Current Status of DIMETHYL SULFOXIDE (DMSO)
Gerlinger Professor • Department of Surgery • Oregon Health Sciences
University • 3181 S.W. Sam Jackson Park Road • Portland, Oregon 97201 •
DMSO (dimethyl sulfoxide), as a therapeutic principle, was first introduced to the scientific community in 1963 by a research team headed by Stanley W. Jacob, MD, at the University of Oregon Medical School.
While DMSO has been called “the most controversial therapeutic advance of modern times,” the controversy seems to be bureaucratic and economic rather than scientific. Over the past forty years, more than 10,000 articles on the biologic implications of DMSO have appeared in the scientific literature and 30,000 articles on the chemistry of DMSO have also been published. The results of these studies strongly support the view that DMSO is a truly significant new therapeutic principle.
When organ systems are injured or deteriorate, the damaged tissue produces agents we call “free radicals.” These further harm cells and prevent or slow healing. DMSO is a potent scavenger of these radicals, maintaining the normal integrity of cells and tissues. Another important component of DMSO activity is its synergism with other therapeutic agents. For example, Charles Dake, D.V.M. (Annals of the NY Academy of Sciences, 1967, Vol. 141) found that cats with overwhelming viral infection treated with either DMSO alone or conventional therapy for viral infections all died. When DMSO was combined with standard antiviral treatment, the figures were reversed with the majority of the cats surviving.
At this time, DMSO is a respected, approved pharmaceutical agent in more than 125 countries. In 1970, the FDA approved DMSO for the treatment of musculoskeletal disorders in dogs and horses. Many veterinarians consider DMSO to be the most valuable therapeutic substance in their armamentarium. Additionally in 1978, it was approved by the FDA in humans for the therapy of Interstitial Cystitis (a painful disabling urinary bladder inflammation).
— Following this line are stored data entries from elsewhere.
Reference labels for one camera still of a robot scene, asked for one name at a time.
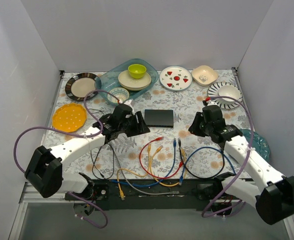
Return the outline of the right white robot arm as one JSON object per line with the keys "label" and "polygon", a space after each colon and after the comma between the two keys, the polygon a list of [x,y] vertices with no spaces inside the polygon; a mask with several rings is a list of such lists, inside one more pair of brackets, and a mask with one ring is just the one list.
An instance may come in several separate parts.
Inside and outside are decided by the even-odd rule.
{"label": "right white robot arm", "polygon": [[216,200],[232,195],[254,207],[269,225],[294,215],[294,176],[286,177],[265,161],[236,126],[226,124],[217,105],[205,106],[197,112],[188,130],[198,137],[210,137],[241,164],[240,171],[246,171],[254,181],[250,184],[241,180],[239,173],[215,177],[215,196],[204,208],[205,212]]}

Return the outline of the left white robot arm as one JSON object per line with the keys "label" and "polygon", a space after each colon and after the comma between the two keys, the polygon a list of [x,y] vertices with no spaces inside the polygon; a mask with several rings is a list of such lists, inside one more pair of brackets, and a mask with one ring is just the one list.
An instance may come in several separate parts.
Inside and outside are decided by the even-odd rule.
{"label": "left white robot arm", "polygon": [[94,193],[89,177],[83,173],[64,173],[65,167],[120,134],[134,137],[149,132],[141,111],[134,112],[131,106],[119,104],[113,113],[103,115],[79,137],[50,148],[38,147],[24,176],[43,198],[57,192],[74,192],[82,200],[88,200]]}

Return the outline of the black network switch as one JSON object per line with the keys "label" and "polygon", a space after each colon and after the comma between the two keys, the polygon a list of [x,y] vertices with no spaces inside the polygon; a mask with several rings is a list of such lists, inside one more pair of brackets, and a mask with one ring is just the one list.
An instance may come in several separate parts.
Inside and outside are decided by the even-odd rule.
{"label": "black network switch", "polygon": [[144,121],[148,127],[173,128],[174,111],[164,109],[146,109]]}
In many ways, DMSO represents the “aspirin” of our era. If aspirin had been introduced in 1963 with its multiple properties, it might very well have been similarly restricted in the scope of its application.
DMSO became prescriptive for humans in the USSR in 1971. Since that time, it has been widely used in the USSR alone and in combinations. Currently DMSO is employed in the therapy of various musculo-sketal problems in Russia. Dr. Balabanova of the Moscow Institute of Rheumatology estimates that about 50 percent of the Russian arthritic population receives DMSO as a part of their therapy. There are more than one hundred articles in the world’s literature relating to DMSO and arthritis. These include both clinical results and mechanism of action. Among the well-documented pharmacologic properties of DMSO include analgesia, anti-inflammation, softening of scar tissue, hydroxyl radical scavenging, vasodilation, and stimulation of healing.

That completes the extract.